## Aim of the task
Here is the listing. Report each line in it that contains the string "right".

## Supplied information
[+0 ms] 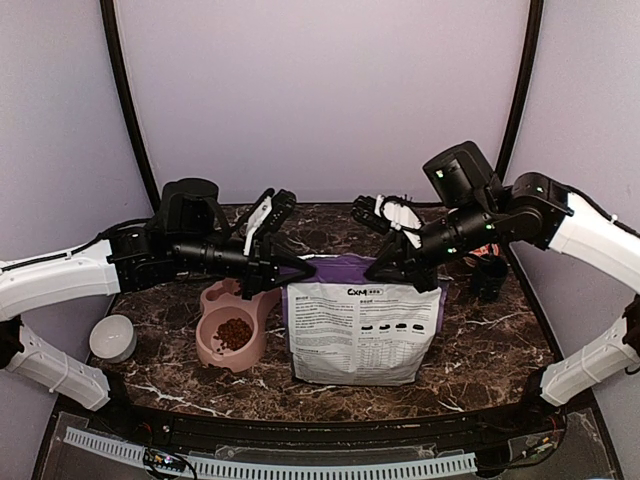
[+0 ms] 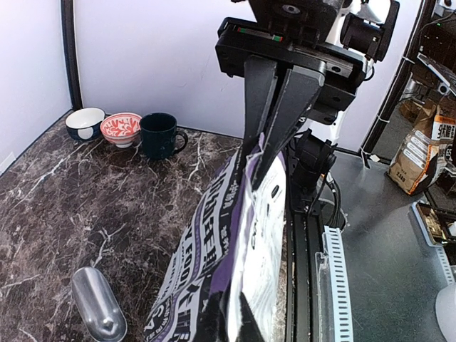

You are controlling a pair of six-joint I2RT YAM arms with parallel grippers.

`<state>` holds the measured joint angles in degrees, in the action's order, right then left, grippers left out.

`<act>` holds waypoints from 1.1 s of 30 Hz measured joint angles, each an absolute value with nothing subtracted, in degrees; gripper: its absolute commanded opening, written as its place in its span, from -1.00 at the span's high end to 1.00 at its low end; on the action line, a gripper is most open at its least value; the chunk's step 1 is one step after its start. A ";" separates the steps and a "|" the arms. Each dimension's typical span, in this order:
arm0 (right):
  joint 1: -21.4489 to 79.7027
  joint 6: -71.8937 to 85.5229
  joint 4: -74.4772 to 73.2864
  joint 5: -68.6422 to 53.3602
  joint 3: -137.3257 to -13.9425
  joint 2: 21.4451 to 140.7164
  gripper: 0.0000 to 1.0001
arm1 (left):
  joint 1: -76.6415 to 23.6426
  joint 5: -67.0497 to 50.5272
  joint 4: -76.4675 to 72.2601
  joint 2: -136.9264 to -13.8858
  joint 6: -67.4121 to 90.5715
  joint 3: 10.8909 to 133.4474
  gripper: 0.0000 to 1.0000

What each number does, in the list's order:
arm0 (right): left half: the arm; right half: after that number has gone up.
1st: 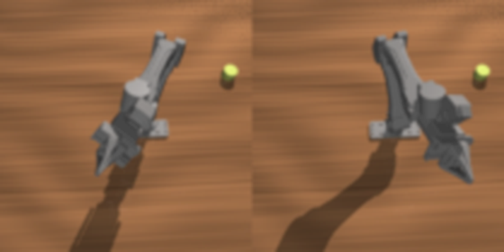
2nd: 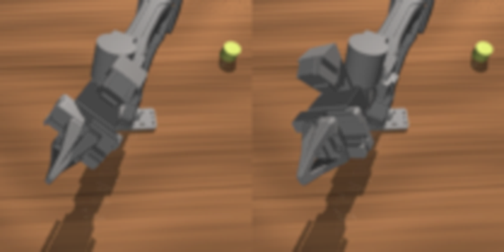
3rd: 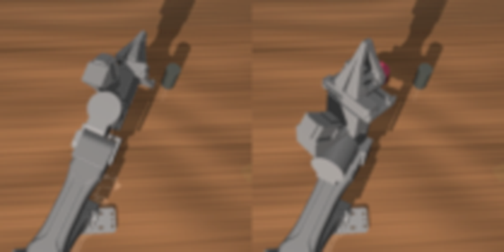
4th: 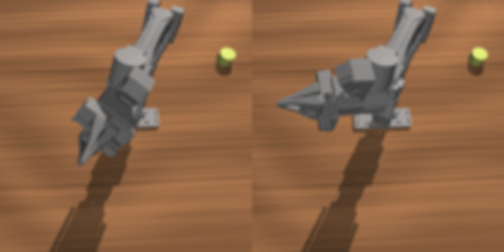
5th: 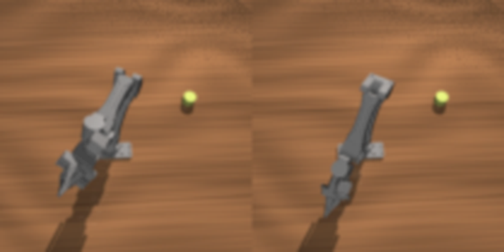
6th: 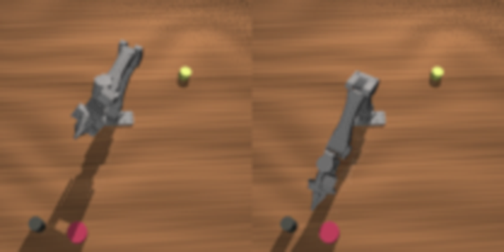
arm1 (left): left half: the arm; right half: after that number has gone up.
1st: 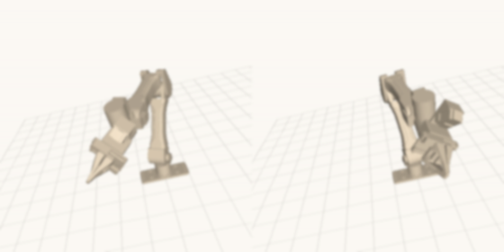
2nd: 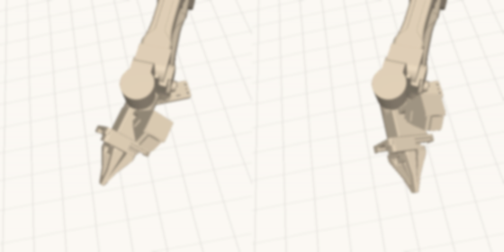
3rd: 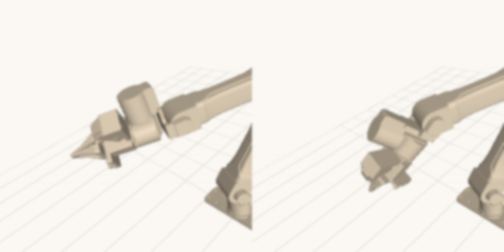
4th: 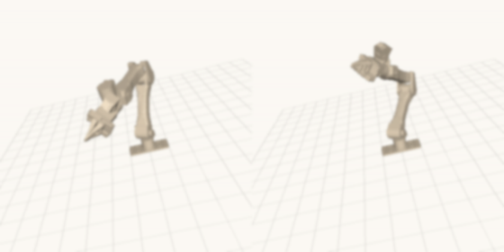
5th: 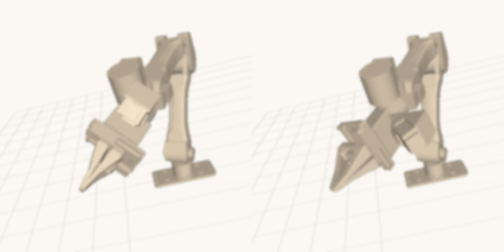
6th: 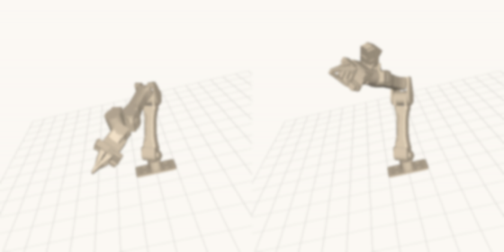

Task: Serve the pet food
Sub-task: Press the seal on the pet food bag.

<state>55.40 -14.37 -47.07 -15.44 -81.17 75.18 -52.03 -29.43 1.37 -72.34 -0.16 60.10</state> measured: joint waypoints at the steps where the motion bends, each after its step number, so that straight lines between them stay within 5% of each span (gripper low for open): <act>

## Finished task
`<state>` holds the measured joint angles in degrees, in the action's order, right then left, grippers left out.
arm0 (right):
arm0 (right): left half: the arm; right half: after that number has gone up.
arm1 (left): left half: the arm; right half: after that number has gone up.

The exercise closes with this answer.